## Work item
Reproduce each line from the first in the data through the line that contains "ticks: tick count" exactly; give nothing else.
<<<<
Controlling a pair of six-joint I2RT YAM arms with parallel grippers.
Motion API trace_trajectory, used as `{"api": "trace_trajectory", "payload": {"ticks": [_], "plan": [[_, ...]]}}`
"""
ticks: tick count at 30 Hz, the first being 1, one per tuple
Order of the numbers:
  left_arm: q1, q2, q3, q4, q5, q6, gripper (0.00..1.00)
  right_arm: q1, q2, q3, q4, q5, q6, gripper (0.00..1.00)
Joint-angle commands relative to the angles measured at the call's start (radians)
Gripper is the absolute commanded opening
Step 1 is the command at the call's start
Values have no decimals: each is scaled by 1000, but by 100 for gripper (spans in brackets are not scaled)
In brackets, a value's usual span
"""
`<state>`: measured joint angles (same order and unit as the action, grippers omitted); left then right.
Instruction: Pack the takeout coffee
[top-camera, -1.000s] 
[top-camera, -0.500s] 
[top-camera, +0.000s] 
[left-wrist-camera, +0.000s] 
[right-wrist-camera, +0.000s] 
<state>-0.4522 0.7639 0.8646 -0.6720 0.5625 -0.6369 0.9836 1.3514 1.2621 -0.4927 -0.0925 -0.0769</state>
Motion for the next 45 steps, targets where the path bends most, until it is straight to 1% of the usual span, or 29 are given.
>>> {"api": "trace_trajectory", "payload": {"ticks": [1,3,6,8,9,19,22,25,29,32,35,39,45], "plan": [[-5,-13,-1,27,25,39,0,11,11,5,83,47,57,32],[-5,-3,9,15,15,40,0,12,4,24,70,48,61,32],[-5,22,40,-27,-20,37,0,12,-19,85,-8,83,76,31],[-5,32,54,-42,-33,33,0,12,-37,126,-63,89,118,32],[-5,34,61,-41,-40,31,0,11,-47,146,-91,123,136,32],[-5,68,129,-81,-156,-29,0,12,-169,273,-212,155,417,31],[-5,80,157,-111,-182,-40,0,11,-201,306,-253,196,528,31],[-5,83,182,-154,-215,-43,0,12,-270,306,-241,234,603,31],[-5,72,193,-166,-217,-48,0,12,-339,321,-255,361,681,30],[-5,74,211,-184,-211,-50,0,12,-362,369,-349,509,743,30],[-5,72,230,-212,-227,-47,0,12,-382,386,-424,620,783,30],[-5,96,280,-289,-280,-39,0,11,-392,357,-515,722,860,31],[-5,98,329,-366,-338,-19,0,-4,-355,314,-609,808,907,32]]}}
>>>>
## Solution for this problem
Controlling a pair of six-joint I2RT YAM arms with parallel grippers.
Motion API trace_trajectory, used as `{"api": "trace_trajectory", "payload": {"ticks": [_], "plan": [[_, ...]]}}`
"""
ticks: tick count at 30 Hz, the first being 1, one per tuple

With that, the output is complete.